Formalistische Prinzipien reiner Abstraktion auf der Basis einer dennoch  marxistisch orientierten politischen  Gesinnung. Diese Gruppierung, die sich 1946 zusammenfand und in der Carla Accardi, Ugo Attardi, Pietro Consagra, Piero Dorazio, Mino Guerrini, Achille Perilli, Antonio Sanfilippo und Giulio Turcato mitwirkten, trat am 1. April 1947 mit einem Manifest in die Öffentlichkeit, in dem sie sich programmatisch zur Abstraktion als der einzig zeitadäquaten und aktuellen Bildsprache nach dem Ende der Epoche des Faschismus bekannte.
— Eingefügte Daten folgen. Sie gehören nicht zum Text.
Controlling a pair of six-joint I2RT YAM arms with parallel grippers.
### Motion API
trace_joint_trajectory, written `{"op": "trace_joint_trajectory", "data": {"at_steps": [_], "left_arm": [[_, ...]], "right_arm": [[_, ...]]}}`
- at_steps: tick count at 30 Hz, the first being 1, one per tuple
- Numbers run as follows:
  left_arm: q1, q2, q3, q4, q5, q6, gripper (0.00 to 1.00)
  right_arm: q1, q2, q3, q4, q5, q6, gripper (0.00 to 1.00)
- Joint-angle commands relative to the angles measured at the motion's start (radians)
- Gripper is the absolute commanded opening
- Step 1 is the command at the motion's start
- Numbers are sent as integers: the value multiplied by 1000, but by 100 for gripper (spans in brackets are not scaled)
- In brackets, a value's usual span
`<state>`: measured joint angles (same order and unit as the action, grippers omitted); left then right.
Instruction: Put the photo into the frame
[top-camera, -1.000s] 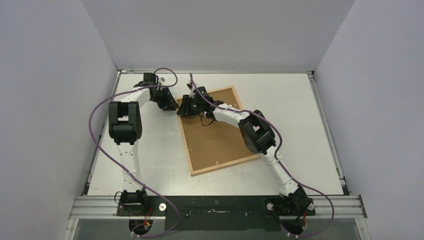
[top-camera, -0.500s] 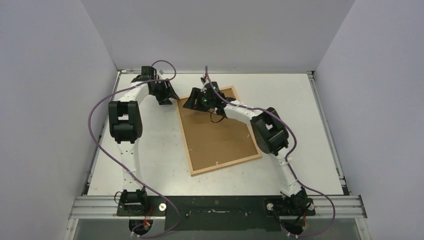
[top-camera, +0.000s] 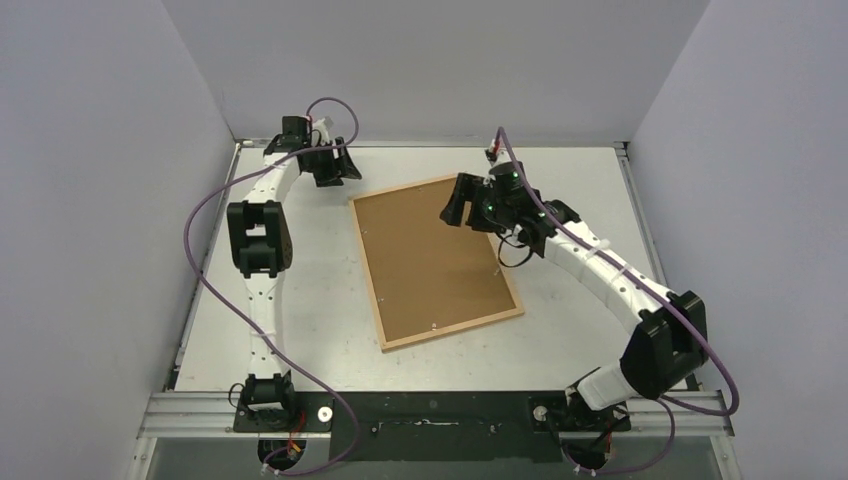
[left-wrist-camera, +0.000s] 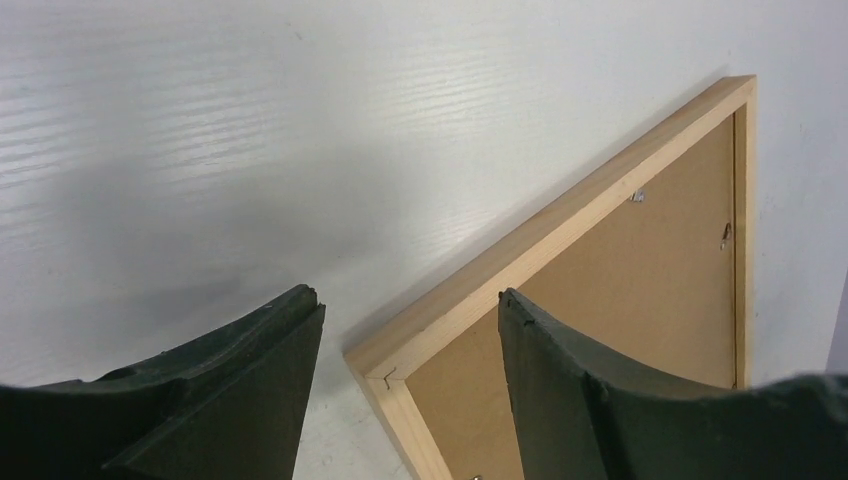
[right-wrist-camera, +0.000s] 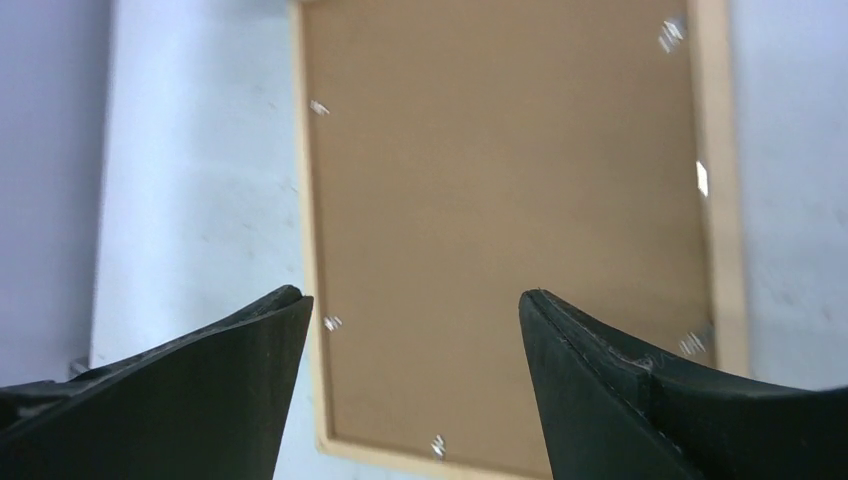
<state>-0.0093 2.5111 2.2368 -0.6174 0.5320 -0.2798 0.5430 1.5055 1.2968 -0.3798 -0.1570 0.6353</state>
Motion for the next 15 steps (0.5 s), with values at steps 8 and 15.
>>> {"op": "trace_joint_trajectory", "data": {"at_steps": [8, 15], "left_arm": [[4, 55, -38, 138, 285, -12, 58], [49, 6, -162, 165, 350, -13, 55]], "right_arm": [[-172, -270, -332, -471, -18, 141, 87], [-348, -347, -571, -358, -205, 229, 91]]}}
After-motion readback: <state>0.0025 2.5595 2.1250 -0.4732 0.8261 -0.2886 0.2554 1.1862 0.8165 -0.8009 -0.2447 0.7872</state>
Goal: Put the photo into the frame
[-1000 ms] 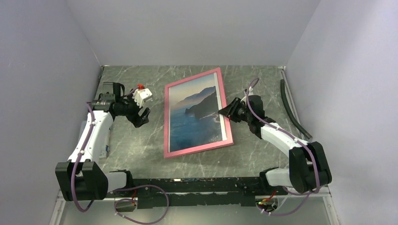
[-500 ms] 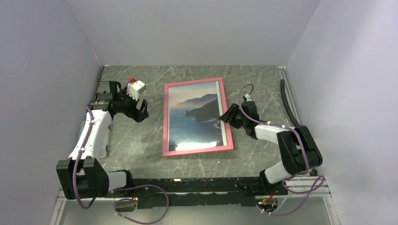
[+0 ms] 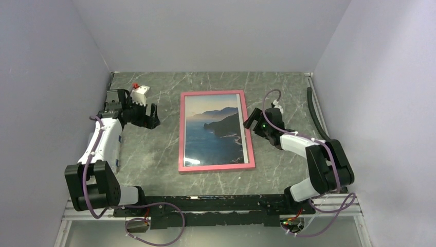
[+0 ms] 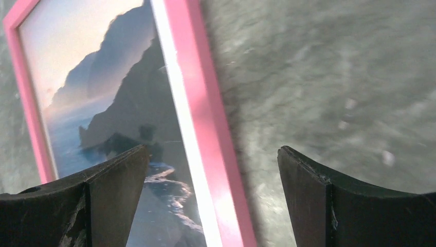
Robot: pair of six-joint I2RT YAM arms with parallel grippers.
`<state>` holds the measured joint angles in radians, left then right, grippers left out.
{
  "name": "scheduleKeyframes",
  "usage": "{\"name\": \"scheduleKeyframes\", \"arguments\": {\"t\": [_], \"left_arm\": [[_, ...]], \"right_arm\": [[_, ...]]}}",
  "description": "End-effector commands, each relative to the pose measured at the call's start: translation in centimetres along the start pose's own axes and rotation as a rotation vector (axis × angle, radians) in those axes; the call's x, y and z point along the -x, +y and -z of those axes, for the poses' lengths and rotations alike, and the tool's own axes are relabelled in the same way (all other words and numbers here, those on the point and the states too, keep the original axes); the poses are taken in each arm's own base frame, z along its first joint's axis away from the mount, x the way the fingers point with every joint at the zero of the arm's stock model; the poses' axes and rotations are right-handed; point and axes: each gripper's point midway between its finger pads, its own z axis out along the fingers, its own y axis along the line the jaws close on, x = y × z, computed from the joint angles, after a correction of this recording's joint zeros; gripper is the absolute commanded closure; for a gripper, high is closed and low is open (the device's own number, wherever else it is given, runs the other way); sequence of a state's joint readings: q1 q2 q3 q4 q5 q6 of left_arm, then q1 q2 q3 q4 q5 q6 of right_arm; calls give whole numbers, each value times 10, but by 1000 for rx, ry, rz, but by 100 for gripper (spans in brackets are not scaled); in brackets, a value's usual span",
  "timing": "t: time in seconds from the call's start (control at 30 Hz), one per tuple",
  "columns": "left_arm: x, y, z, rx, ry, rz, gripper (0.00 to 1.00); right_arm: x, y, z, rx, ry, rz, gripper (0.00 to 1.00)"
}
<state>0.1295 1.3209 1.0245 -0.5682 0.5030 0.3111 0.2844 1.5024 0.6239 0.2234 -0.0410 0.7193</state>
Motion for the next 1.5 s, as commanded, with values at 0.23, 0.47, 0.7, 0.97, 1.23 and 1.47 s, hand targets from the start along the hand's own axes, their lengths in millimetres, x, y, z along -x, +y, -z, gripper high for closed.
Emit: {"name": "scheduleKeyframes", "arguments": {"t": [0.23,0.47,0.7,0.97,1.23,1.47], "left_arm": [[-17,62,-51,276,-134,175,6],[-23,86,-68,389,-293,141,6],[-37,92,-81,439,-438,148,5],[-40,99,-78,504,-489,180,7],[-43,98,-81,489,-456,175,6],[-41,98,-81,491,-471,172,6]], "right_arm": [[116,-74,84,-540,-491,172,0],[134,-106,110,-678,-638,206,0],[144,-128,125,-639,-799,198,0],[130,-136,105,-535,-856,305,0],[127,-125,72,-391,-759,439,0],[126,-126,73,-399,-755,435,0]]}}
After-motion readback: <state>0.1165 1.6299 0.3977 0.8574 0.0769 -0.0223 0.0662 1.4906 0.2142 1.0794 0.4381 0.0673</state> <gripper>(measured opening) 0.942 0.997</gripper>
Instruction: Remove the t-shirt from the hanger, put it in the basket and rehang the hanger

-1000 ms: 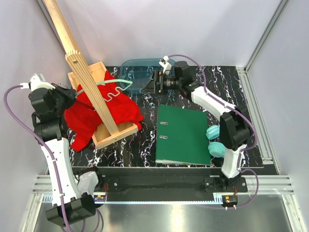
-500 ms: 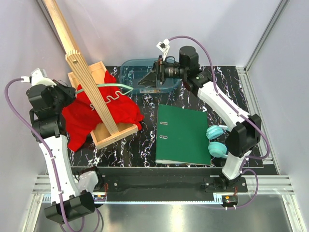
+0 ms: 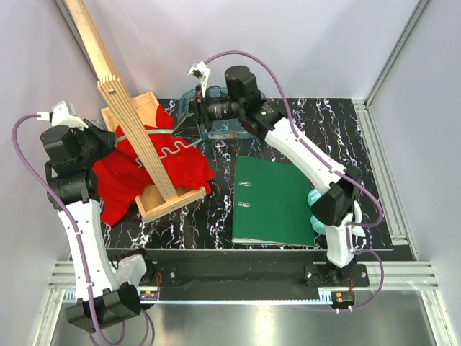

Trotz dieses Bekenntnisses zur nonfigurativen gegenstandsfreien Gestaltung von Gemälden oder Skulpturen, traten die Mitglieder aber auch für eine politische Unterstützung der kommunistischen Idee ein, wodurch sie den Widerspruch der kommunistischen Parteileitung hervorriefen, die am Dogma einer realistischen Kunstauffassung festhielten. 1948 stellte sich die Gruppe „Forma Uno“, die auch eine Zeitschrift gleichen Namens herausgab, auf der Biennale von Venedig vor, ein Jahr darauf, 1949, löste sich diese Vereinigung schließlich wieder auf.